Józef Włodarski regards the treaty as one of the greatest mistakes in Polish foreign policy towards Prussia with fatal consequences for Poland. According to Anna Kamińska, the treaty marked the end of Polish influence on the Baltic and the decline of Poland–Lithuania's position in Europe. Frost says that the treaty was subject to criticism of historians such as Kazimierz Piwarski, who considered that the price paid by Poland in Bromberg was unnecessarily high.
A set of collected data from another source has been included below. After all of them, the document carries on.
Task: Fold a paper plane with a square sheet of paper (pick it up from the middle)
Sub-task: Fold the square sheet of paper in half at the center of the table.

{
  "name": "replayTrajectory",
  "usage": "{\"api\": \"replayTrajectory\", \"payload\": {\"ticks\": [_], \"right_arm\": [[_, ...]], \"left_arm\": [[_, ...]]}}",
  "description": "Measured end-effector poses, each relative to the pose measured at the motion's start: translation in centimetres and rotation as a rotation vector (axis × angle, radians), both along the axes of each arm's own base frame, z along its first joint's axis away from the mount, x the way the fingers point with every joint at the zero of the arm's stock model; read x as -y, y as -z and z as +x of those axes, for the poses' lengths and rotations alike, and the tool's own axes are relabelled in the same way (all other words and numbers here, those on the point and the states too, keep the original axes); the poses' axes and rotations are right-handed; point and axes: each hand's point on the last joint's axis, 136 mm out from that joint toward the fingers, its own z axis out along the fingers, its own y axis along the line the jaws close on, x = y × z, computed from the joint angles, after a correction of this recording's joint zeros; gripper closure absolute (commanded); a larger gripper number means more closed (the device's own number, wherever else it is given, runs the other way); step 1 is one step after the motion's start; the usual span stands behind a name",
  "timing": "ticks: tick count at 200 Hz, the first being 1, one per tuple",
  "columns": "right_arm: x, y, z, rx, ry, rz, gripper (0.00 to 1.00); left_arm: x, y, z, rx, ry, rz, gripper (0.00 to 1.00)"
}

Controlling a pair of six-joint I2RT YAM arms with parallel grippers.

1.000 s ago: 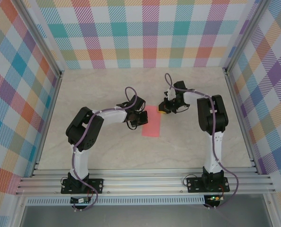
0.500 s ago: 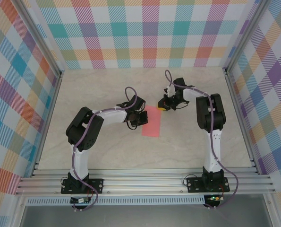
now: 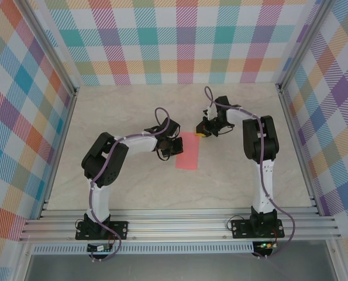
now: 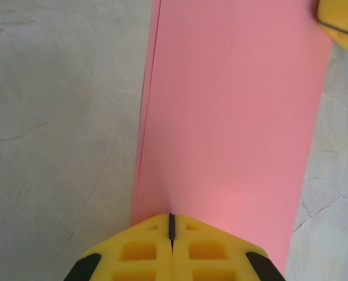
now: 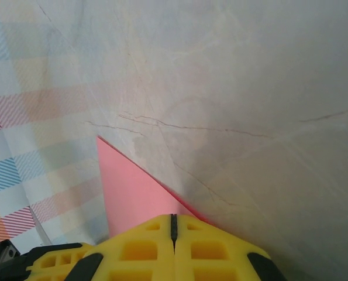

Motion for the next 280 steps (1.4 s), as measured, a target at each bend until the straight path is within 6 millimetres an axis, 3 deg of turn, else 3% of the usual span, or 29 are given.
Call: {"api": "replayTrajectory", "payload": {"ticks": [81, 228, 261, 280], "right_arm": [[0.7, -1.0, 1.2, 0.019, 0.022, 0.006, 0.99], [0.7, 0.8, 0.4, -0.007, 0.002, -0.035, 0.97], [0.8, 0.2, -0.1, 0.001, 0.002, -0.045, 0.95], [1.0, -1.4, -1.1, 0.014, 0.013, -0.036, 0.95]], "left_arm": [[0.0, 0.0, 0.0, -0.001, 0.000, 0.001, 1.00], [0.0, 0.0, 0.0, -0.003, 0.000, 0.001, 1.00], [0.0, 0.0, -0.1, -0.003, 0.000, 0.001, 1.00], [0.0, 0.0, -0.1, -0.003, 0.000, 0.001, 1.00]]}}
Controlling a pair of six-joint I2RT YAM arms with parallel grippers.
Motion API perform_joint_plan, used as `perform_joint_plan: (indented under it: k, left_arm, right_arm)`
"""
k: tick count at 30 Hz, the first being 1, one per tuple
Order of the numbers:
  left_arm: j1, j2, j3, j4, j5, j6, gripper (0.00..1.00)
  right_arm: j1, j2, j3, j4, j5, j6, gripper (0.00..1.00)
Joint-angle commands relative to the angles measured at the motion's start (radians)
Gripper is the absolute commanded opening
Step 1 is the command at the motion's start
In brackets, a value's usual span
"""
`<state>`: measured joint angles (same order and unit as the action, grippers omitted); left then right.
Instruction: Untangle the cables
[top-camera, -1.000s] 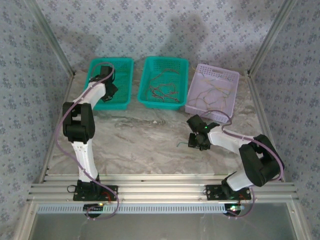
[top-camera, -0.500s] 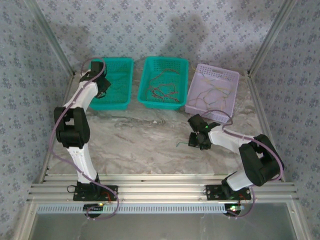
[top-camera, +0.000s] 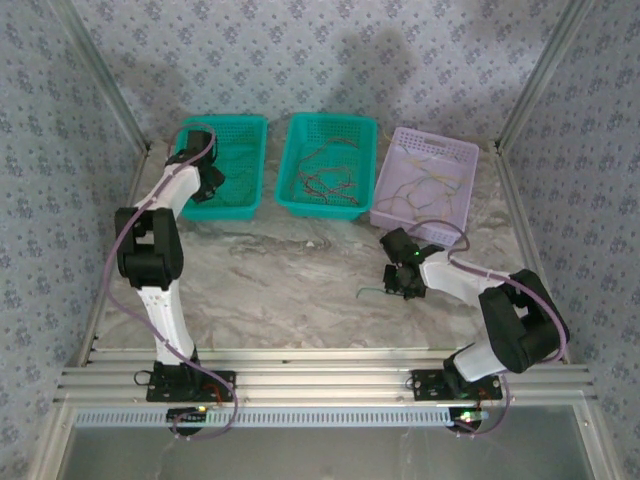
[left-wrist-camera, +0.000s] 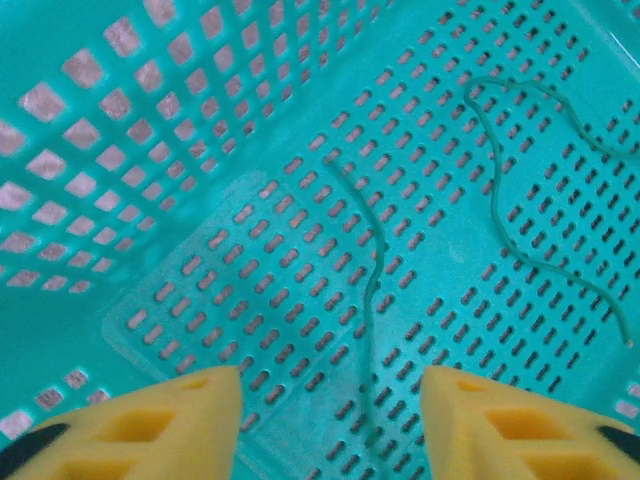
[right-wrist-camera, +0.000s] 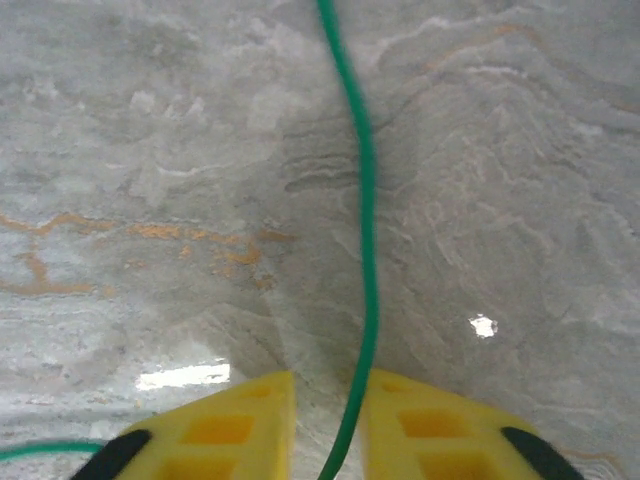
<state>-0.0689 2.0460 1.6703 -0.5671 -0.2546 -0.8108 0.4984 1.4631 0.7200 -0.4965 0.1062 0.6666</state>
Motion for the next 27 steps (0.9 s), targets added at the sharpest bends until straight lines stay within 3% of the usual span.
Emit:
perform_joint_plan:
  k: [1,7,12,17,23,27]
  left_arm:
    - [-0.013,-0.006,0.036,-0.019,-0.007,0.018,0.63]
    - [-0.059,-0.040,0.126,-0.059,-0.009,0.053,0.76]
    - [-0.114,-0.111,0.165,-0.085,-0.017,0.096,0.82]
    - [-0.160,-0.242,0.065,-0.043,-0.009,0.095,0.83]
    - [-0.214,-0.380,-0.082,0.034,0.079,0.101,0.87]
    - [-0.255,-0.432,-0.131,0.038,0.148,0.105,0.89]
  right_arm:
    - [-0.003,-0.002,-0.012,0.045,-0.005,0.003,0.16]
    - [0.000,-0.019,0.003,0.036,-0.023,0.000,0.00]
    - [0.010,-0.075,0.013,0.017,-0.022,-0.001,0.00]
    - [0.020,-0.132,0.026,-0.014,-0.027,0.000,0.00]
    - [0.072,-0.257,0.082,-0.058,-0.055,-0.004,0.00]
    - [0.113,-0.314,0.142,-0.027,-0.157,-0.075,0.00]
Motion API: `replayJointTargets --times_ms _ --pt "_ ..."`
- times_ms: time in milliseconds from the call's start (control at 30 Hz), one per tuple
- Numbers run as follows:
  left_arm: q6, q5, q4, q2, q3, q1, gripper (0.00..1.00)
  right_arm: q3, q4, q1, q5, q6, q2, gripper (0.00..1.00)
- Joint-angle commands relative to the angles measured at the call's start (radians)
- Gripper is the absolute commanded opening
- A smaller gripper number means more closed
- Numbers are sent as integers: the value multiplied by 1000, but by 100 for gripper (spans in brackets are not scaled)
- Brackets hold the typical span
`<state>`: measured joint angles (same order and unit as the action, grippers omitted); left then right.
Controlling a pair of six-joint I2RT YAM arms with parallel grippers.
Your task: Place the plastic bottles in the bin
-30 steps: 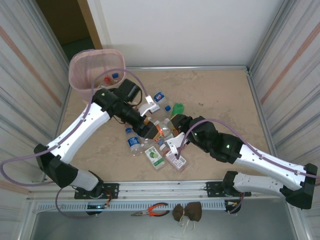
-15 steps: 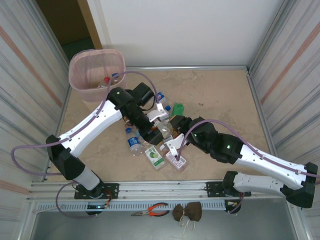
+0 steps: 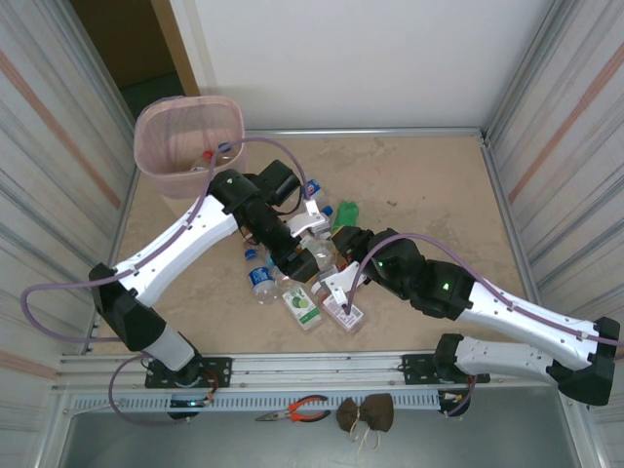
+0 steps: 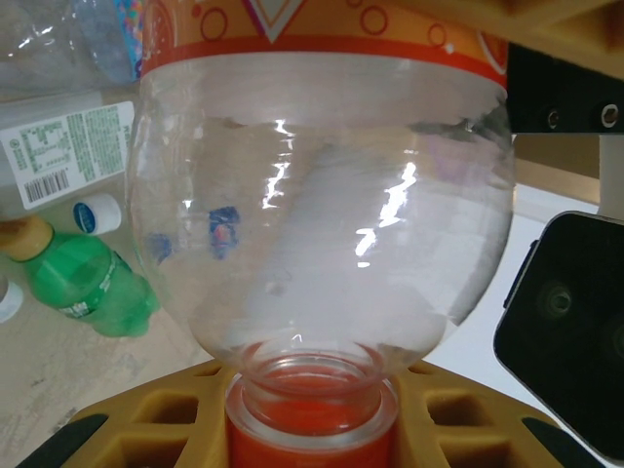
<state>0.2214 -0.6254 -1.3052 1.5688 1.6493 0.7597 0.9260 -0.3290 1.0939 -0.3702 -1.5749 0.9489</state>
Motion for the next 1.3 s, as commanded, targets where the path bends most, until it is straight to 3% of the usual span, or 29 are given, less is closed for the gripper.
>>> replayJointTargets --times_ms 0,333,400,667,867,1033,1133,1267 --pt "22 -2 -13 -33 33 4 71 40 -26 9 2 12 -12 0" --pt "38 -10 -26 -39 48 5 60 42 -28 10 7 17 -16 0" --pt "38 -4 -19 -43 46 4 59 39 -26 12 9 21 -21 16" --pt "35 20 15 -46 38 4 59 52 -109 20 38 101 -70 52" --pt "39 26 30 -26 56 -1 58 95 -230 18 91 316 -106 72" --pt "38 26 50 -13 69 -29 58 85 -248 14 94 554 -125 78" --pt "31 26 66 -13 72 -61 57 84 -243 9 87 766 -124 78" --pt "20 33 95 -22 74 -109 57 56 -154 -4 22 1170 -124 80"
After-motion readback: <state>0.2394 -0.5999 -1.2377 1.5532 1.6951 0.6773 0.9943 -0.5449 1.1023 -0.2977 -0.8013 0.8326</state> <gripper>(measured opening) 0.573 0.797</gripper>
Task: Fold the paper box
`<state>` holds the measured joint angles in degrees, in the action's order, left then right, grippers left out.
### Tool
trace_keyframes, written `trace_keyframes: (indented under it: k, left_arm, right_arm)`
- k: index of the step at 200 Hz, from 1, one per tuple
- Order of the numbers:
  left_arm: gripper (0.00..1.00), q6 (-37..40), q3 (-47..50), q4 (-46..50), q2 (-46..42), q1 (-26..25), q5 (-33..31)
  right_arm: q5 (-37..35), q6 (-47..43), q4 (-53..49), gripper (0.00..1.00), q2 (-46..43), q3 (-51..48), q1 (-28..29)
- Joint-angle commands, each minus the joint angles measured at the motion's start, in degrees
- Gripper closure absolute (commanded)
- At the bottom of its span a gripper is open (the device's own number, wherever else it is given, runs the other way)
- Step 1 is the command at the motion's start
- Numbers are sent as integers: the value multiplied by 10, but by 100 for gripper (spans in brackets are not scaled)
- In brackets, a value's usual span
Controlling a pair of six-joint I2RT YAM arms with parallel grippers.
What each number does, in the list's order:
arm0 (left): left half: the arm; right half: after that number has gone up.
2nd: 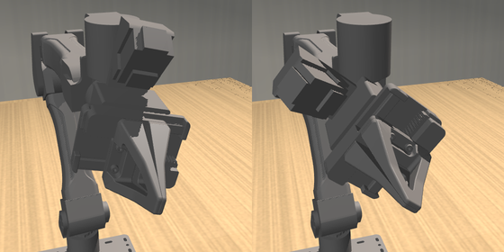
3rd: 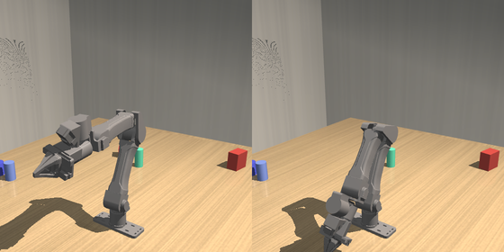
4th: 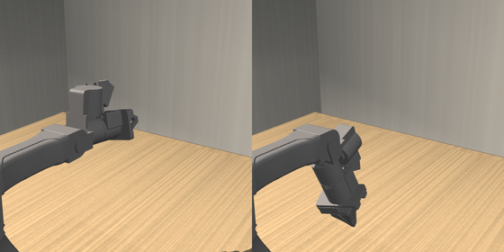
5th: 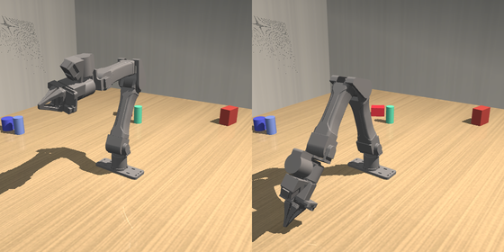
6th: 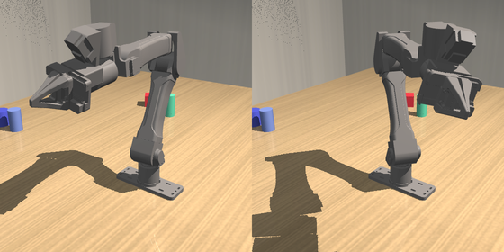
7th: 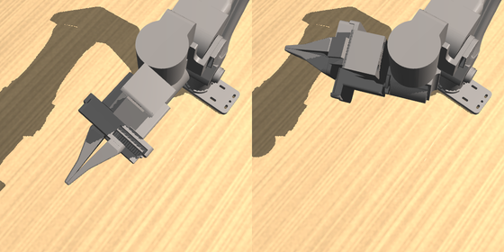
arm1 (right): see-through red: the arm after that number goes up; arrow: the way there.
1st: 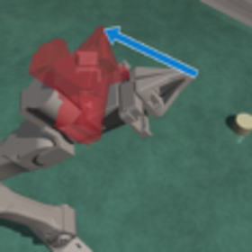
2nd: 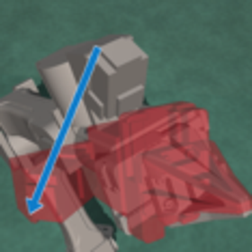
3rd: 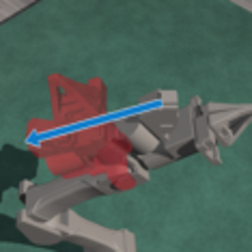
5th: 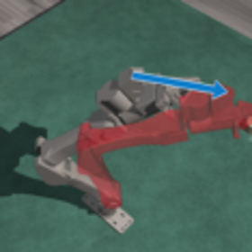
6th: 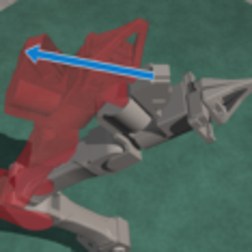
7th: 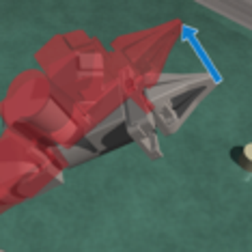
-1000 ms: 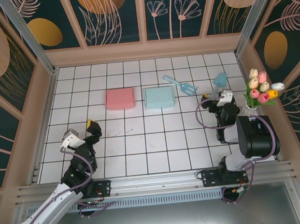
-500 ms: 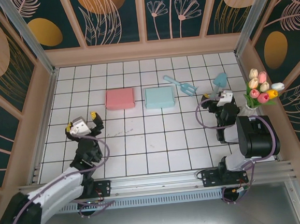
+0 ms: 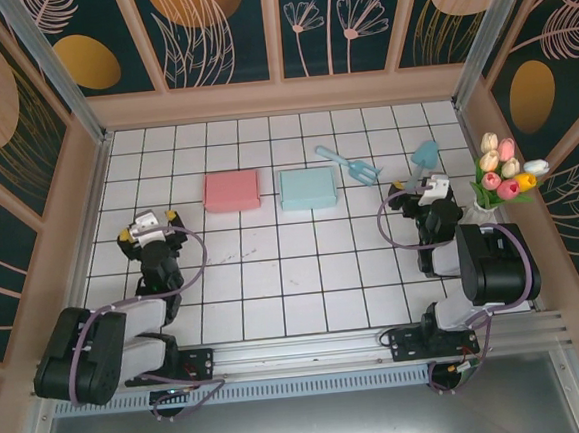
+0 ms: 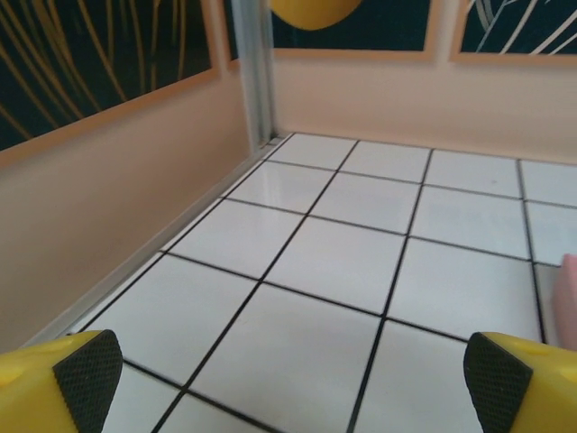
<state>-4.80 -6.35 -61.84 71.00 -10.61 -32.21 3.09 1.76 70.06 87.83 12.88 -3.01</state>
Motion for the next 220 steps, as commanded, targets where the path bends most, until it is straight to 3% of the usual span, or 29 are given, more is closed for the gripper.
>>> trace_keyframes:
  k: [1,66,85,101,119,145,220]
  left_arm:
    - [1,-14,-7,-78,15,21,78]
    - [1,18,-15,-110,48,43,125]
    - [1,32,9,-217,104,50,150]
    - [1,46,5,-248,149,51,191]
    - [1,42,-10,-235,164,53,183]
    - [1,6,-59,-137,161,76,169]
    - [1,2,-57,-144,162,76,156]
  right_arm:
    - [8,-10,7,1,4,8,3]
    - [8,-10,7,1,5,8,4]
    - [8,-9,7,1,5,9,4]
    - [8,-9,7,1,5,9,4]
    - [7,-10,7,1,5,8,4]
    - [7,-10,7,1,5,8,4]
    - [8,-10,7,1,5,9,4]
According to Frost, these critics argue from a view after the partitions of Poland and neglect the complexity of the contemporary situation: "Contemporary [Polish] politicians were aware of the dangers of conceding sovereignty, which they accepted not because they were stupid, indifferent, or lacking in foresight, but because the alternatives seemed more damaging to the Commonwealth's interests". Frost regards as having merit Piwarski's assertion of the Polish decision to have been heavily influenced by the Habsburgs but also states that the Polish interest in a rapprochement with Brandenburg had emerged before 1656, long before Lisola entered the scene.